When I see the smiles of former students in town or in various parts of our county, I am reminded of the hope and brilliance that is within our youth. Further, I am reminded of the unique abilities and talents of the growing young people in Floyd County. After a week of violence and terrorism in our nation, I find hope in knowing that my students, our Floyd kids, are a part of our future. Their compassion, their introspectiveness, and their ideas have the capacity to heal our world, if we choose to honor their voices, their stories, and their vision. I am hopeful, amidst a time marked by chaos, confusion, and catastrophic change, because of the lessons I learned working in cooperation with our Floyd County young people. There is a hopeful future for us. There is reason to believe that love and understanding will ultimately triumph over the hateful violence currently ravaging our communities nation-wide. Our teenagers have given us that gift.

(Emily Stansberry joins Blue Ridge Muse to bring added perspective and new points of view to our readers.  We welcome and are honored to have her.  A “military brat” who lived all over the world, she and her husband now live in Floyd County.  She taught English at Floyd County High School before deciding to focus on her writing and other interests.  We’re glad she did.)

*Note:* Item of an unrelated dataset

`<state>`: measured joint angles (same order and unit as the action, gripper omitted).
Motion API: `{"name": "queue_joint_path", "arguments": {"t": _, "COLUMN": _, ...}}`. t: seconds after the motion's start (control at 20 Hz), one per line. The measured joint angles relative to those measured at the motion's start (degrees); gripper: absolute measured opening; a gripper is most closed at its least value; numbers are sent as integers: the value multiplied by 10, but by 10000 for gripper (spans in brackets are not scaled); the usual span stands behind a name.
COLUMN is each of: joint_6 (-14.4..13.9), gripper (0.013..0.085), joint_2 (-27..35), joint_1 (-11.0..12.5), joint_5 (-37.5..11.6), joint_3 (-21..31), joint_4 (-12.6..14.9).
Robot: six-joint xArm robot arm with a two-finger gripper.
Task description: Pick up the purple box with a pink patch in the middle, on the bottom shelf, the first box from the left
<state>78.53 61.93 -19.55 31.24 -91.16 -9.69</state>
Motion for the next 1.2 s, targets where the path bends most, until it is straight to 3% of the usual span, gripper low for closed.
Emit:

6 Responses to Reason for hope from our Floyd County teenagers

  1. I am blessed with an amazing daughter-in-law. You are an incredible writer. Your article was emotional and on target. I loved it.

  2. I am very thankful for the teens and the teachers in Floyd county For the love and support when we was trying to deal with Michael Thurstons death and it’s a greAt honor for to to mention it in this. God bless you.